Sanja Jefić Branković (Сања Јефић Бранковић; born 1984), formerly known as Sanja Jefić, is a politician in Serbia. She served in the National Assembly of Serbia from 2012 to 2014, initially as a member of the Liberal Democratic Party (LDP) and subsequently as an independent. She was re-elected to the assembly in the 2020 Serbian parliamentary election as a member of the Social Democratic Party of Serbia (SDPS). Jefić Branković has also served in the city assembly of Niš on two occasions.

==Private career==
Jefić Branković was born in Niš, and what was then the Socialist Republic of Serbia in the Socialist Federal Republic of Yugoslavia. She is a lawyer based in the city. She has also worked with the government of Serbia's Office of Human and Minority Rights in the city.

==Politician==
Jefić Branković appeared on the Liberal Democratic Party's electoral lists for the national assembly in the elections of 2007 and 2008. She was not selected for a mandate on either occasion. She also ran for the Niš city assembly in the 2008 Serbian local elections and did not initially receive a mandate. She was appointed to the city assembly in late 2011 as a replacement for Marina Jovanović and served until the end of her term in 2012.

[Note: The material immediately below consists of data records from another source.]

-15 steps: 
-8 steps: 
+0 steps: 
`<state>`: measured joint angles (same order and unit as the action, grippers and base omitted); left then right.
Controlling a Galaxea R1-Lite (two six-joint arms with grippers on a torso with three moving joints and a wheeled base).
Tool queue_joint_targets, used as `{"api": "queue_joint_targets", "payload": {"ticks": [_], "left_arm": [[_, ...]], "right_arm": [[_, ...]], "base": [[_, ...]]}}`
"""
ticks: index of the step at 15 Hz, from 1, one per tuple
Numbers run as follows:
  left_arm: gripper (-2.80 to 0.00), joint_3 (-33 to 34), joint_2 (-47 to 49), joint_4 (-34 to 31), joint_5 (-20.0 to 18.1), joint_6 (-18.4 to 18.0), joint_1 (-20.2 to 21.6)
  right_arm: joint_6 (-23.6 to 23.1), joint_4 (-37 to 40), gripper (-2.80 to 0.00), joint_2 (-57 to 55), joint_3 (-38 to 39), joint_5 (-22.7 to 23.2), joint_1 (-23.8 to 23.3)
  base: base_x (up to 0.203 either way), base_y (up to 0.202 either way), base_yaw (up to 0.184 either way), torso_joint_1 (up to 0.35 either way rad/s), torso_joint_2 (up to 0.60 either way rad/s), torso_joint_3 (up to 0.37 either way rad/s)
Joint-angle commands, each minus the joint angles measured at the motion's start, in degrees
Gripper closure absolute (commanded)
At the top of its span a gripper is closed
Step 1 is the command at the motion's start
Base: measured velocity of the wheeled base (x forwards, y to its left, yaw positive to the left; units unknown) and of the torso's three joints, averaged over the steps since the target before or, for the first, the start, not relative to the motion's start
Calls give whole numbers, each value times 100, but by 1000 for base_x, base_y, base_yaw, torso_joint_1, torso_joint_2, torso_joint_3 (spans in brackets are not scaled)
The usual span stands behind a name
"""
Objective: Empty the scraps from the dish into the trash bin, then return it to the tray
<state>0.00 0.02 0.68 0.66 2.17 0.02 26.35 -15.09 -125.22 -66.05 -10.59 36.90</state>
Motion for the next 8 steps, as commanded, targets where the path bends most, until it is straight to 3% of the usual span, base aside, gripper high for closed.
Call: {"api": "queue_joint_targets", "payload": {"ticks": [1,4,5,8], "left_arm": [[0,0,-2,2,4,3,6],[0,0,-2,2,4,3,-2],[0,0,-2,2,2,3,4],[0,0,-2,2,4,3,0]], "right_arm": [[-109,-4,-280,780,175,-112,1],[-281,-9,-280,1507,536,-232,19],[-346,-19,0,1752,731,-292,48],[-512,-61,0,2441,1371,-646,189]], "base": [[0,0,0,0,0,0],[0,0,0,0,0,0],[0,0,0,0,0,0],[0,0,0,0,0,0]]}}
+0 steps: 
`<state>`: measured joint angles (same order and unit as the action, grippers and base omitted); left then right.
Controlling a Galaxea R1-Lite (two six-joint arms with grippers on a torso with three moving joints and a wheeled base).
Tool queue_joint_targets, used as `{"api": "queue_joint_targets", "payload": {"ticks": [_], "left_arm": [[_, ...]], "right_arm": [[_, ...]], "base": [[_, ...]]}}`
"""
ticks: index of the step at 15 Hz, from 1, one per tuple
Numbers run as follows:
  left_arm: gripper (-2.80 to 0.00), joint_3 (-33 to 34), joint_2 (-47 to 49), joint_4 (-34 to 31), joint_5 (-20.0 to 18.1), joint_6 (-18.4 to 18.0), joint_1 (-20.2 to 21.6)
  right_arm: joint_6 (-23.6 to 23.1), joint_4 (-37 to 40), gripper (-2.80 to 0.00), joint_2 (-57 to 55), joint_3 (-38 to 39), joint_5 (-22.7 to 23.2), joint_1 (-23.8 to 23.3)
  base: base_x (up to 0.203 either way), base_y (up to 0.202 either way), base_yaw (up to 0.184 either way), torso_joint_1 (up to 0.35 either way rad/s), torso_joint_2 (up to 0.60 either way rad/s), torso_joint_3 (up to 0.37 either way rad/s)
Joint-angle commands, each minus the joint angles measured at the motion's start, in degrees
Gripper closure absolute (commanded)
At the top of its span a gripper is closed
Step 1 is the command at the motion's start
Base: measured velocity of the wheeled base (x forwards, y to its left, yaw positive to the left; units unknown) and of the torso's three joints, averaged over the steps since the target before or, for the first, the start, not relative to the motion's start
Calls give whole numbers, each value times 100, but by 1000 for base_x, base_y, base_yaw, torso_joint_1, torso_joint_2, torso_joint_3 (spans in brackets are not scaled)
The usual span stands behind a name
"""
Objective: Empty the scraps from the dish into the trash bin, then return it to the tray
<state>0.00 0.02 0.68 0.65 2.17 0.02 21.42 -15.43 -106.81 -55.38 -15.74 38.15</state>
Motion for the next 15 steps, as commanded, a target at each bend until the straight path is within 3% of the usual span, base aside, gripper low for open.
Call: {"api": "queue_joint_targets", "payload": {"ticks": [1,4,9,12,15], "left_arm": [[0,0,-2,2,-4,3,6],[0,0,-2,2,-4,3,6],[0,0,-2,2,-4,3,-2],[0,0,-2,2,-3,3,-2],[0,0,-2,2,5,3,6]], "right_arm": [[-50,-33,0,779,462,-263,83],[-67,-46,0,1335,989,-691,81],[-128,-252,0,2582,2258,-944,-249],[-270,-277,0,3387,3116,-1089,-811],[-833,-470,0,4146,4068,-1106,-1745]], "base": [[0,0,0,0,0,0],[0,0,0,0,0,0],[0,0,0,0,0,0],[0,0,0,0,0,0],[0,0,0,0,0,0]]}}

She received the eighteenth position on the LDP's Preokret (U-Turn) coalition list and was elected when the list won nineteen mandates. She also received the third position on the Preokret list for the Niš municipal assembly in the concurrent 2012 Serbian local elections and won re-election when the list won four mandates, although she appears to have declined her mandate in order to serve exclusively in the national assembly. After the election, a new government was formed at the republic level by the Socialist Party of Serbia, the Serbian Progressive Party, and other parties, and the LDP served in opposition. During this time, Jefić Branković was a member on the assembly committee on the diaspora and Serbs in the region and the committee on the rights of the child, and a deputy member of the committee on environmental protection and the committee on agriculture, forestry, and water management.

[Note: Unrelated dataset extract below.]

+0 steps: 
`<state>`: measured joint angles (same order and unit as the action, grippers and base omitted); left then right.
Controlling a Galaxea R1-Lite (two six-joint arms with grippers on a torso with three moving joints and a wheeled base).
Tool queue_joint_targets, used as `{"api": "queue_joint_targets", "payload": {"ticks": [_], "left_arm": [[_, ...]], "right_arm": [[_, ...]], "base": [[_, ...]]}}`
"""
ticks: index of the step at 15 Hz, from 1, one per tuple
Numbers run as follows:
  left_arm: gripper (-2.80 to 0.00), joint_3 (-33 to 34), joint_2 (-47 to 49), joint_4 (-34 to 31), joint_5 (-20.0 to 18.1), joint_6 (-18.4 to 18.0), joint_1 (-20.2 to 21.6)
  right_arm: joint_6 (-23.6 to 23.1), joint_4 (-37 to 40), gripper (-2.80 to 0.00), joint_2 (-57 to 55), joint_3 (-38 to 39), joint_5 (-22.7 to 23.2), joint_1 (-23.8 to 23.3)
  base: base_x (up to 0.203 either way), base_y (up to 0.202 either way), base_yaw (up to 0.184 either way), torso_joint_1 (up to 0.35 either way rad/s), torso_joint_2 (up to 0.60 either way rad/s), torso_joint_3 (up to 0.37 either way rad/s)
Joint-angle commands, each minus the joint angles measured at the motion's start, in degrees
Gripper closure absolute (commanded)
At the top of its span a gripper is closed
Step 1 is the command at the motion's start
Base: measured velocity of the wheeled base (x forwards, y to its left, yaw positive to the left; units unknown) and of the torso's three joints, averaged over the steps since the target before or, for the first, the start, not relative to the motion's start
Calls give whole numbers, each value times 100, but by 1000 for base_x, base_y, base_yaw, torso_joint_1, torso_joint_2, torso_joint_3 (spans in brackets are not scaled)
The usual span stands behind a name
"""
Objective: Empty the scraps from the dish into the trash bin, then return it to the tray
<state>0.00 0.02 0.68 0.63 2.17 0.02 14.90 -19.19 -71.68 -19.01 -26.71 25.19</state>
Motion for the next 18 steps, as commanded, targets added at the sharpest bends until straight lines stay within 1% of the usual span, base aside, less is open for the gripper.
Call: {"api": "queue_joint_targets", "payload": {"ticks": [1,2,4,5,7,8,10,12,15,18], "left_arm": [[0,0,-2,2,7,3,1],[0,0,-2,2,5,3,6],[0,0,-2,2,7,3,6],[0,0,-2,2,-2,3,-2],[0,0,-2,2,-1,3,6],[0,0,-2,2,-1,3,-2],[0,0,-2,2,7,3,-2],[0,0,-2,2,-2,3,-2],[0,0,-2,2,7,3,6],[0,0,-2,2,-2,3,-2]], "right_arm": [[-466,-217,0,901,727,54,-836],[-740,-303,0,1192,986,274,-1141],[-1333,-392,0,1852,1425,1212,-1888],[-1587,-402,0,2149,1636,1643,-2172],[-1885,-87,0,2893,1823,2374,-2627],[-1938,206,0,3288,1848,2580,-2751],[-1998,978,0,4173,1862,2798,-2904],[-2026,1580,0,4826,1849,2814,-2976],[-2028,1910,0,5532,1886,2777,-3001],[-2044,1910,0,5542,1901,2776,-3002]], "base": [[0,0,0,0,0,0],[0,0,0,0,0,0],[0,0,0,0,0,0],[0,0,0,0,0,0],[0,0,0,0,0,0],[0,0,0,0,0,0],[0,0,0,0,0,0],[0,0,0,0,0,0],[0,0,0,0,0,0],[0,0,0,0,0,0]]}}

Her term as a LDP member of the assembly was ultimately brief. Several party members in Niš, including Jefić Branković, announced their resignations en masse in November 2012. She served as an independent member of parliament for the remainder of her term. By virtue of leaving the party, she was removed from her committee assignments in June 2013. In the same month, she strongly criticized a decision by Serbia's ministry of culture not to fund the "Nišvil" jazz festival. She did not seek re-election in 2014.

Jefić Branković subsequently joined the SDPS, which contested the 2016 Niš City Assembly election on a coalition list led by the Serbian Progressive Party. She received the twenty-first position and was elected when the coalition won twenty-eight mandates. She subsequently became the deputy leader of an assembly grouping that also included the Movement of Socialists and the United Peasant Party, both of which were also aligned with the Progressives. She was not a candidate in the 2020 local elections.

She received the sixtieth position on the Progressive Party's Aleksandar Vučić — For Our Children coalition list in the 2020 Serbian parliamentary election and was elected to a second term in the national assembly when the list won a landslide majority with 188 mandates. She is now a member of the committee on the judiciary, public administration, and local self-government; a deputy member of the committee on education, science, technological development, and the information society; a deputy member of the committee on Kosovo-Metohija; a deputy member of the committee on administrative, budgetary, mandate, and immunity issues; the leader of Serbia's parliamentary friendship group with Pakistan; and a member of the friendship groups with Germany, Hungary, Japan, Papua New Guinea, Sri Lanka, Turkey, the United States of America, and Uzbekistan.